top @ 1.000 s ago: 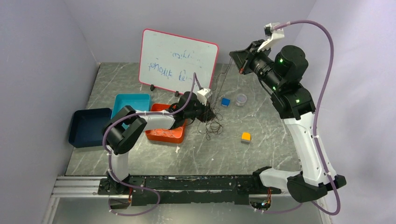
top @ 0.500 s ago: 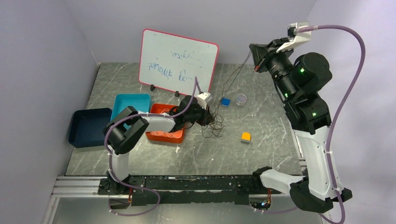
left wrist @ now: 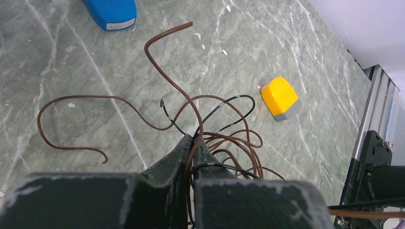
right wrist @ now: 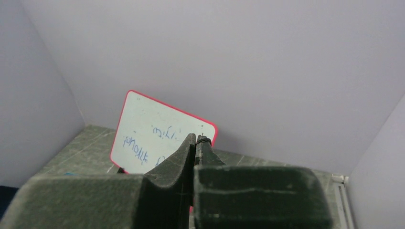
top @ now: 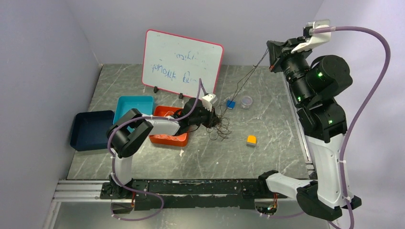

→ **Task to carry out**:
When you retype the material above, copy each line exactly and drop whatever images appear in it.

→ **Output of the task**:
top @ 1.000 s ago: 
top @ 0.500 s ago: 
left wrist @ now: 
right wrist @ now: 
top @ now: 

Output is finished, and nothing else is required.